Work order: Print exactly those lines that run from the beginning of the data to the line bearing "Segment the brown paper.", inclusive.

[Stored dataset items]
= Beginning of Section =

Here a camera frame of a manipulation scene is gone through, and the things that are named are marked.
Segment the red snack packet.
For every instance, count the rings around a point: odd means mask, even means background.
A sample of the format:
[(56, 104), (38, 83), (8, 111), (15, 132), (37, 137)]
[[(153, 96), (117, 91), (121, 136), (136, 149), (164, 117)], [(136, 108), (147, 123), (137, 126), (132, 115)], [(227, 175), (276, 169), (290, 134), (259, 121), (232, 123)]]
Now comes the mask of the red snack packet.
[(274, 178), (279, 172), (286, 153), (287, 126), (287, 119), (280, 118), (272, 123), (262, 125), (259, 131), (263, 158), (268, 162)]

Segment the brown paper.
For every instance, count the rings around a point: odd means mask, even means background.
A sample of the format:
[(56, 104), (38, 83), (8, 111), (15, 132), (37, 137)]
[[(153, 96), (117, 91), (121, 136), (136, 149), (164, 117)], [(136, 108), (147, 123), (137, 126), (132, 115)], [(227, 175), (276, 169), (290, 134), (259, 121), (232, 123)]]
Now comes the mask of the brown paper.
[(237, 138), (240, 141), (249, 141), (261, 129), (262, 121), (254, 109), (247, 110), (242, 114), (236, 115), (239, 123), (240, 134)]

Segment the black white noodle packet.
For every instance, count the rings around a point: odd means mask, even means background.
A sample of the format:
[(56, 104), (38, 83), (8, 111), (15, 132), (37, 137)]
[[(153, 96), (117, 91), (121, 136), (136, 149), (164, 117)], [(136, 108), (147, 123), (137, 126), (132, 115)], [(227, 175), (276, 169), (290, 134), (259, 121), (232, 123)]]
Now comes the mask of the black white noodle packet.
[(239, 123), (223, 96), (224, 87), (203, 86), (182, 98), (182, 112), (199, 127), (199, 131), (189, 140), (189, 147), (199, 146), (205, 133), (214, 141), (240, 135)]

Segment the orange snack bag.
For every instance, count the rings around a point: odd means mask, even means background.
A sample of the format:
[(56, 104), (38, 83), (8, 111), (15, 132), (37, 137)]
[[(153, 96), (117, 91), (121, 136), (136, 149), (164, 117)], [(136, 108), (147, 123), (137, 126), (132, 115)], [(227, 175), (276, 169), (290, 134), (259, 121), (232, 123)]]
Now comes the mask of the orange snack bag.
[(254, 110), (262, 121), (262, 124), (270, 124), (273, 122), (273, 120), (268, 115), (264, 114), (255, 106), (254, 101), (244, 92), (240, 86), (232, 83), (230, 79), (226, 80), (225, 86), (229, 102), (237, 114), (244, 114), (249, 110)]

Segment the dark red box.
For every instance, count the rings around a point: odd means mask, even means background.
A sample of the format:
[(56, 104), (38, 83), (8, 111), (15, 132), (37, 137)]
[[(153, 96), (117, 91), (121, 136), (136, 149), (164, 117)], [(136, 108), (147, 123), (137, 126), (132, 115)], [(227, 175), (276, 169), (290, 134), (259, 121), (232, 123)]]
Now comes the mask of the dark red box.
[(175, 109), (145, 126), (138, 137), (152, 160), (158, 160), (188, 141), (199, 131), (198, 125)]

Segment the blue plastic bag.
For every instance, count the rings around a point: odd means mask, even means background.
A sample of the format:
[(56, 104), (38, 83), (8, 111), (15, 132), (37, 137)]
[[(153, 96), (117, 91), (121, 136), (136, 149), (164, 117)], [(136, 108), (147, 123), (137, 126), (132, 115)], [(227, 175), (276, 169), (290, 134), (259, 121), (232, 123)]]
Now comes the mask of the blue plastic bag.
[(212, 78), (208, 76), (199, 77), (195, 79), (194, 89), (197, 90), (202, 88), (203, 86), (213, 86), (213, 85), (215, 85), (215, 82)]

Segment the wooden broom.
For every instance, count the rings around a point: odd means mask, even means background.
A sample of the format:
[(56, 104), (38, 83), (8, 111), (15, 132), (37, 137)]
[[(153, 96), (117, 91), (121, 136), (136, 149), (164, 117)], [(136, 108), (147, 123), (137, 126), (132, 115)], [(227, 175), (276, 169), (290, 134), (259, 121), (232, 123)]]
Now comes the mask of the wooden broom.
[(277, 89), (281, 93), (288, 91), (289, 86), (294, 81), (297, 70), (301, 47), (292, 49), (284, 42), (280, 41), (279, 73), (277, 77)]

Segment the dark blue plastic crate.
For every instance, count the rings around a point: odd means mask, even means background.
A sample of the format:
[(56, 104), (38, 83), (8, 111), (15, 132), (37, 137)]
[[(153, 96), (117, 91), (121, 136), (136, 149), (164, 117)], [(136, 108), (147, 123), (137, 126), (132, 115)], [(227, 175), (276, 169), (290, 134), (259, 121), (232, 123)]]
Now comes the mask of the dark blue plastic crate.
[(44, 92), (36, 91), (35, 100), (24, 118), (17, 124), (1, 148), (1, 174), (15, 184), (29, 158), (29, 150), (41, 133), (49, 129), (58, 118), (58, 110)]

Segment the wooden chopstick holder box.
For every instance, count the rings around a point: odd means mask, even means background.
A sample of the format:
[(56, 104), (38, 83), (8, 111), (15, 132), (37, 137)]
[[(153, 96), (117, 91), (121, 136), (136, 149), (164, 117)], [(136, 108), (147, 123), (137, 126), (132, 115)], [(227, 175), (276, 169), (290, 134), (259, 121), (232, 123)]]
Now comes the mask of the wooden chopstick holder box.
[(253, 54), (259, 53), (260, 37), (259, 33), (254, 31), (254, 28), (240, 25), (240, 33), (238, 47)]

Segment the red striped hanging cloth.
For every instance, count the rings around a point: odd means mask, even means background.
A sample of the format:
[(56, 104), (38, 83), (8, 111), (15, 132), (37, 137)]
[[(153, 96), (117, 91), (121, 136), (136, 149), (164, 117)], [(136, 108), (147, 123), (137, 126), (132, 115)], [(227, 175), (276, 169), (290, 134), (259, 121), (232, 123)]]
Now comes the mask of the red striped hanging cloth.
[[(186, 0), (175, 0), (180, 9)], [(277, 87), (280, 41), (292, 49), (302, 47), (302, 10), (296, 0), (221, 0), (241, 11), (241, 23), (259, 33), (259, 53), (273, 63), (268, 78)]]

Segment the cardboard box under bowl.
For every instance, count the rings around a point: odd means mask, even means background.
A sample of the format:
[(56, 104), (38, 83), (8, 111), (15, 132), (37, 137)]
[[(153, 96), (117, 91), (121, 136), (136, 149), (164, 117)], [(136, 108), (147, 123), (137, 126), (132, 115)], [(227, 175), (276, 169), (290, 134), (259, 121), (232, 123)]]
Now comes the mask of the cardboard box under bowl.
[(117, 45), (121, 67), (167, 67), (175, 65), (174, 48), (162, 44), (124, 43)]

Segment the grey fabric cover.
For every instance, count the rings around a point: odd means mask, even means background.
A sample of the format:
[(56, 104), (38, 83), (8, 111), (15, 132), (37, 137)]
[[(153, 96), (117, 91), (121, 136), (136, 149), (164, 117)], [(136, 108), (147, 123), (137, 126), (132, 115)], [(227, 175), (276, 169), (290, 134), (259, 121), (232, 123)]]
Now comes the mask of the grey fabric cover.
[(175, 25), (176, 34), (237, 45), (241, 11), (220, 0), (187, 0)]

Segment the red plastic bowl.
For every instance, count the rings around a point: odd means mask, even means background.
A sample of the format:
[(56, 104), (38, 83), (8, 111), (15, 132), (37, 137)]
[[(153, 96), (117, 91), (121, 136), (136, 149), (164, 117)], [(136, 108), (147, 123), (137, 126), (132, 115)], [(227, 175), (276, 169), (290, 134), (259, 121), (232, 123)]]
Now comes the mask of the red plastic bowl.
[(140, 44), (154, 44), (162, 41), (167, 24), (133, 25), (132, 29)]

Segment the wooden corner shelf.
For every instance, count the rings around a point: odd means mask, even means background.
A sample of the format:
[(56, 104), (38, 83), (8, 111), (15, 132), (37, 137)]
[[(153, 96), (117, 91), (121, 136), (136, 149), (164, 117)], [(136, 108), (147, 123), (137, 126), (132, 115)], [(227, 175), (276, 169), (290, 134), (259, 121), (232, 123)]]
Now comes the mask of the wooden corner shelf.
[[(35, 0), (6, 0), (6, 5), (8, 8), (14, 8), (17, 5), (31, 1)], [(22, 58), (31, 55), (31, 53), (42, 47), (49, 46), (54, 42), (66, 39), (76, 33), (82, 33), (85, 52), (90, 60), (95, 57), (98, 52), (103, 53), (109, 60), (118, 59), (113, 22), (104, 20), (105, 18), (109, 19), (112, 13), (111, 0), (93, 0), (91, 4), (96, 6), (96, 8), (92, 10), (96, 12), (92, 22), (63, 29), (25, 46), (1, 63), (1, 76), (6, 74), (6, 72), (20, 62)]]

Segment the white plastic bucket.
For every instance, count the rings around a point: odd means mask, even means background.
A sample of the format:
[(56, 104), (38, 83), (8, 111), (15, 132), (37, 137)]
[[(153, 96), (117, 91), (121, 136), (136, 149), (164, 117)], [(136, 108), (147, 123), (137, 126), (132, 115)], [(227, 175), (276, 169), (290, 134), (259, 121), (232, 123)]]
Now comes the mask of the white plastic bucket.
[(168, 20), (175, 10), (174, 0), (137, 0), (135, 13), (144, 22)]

= End of Section =

The completed task:
Here a camera frame of a manipulation scene is gone through, and the things that are named are marked.
Segment the red snack packet.
For every instance, count the rings around a point: odd means mask, even means background.
A sample of the format:
[(56, 104), (38, 83), (8, 111), (15, 132), (37, 137)]
[[(153, 96), (117, 91), (121, 136), (136, 149), (164, 117)], [(136, 108), (147, 123), (137, 126), (132, 115)], [(227, 175), (276, 169), (290, 134), (259, 121), (232, 123)]]
Now comes the mask of the red snack packet.
[(274, 178), (279, 172), (286, 153), (287, 126), (287, 119), (280, 118), (272, 123), (262, 125), (259, 131), (263, 158), (268, 162)]

Segment the brown paper.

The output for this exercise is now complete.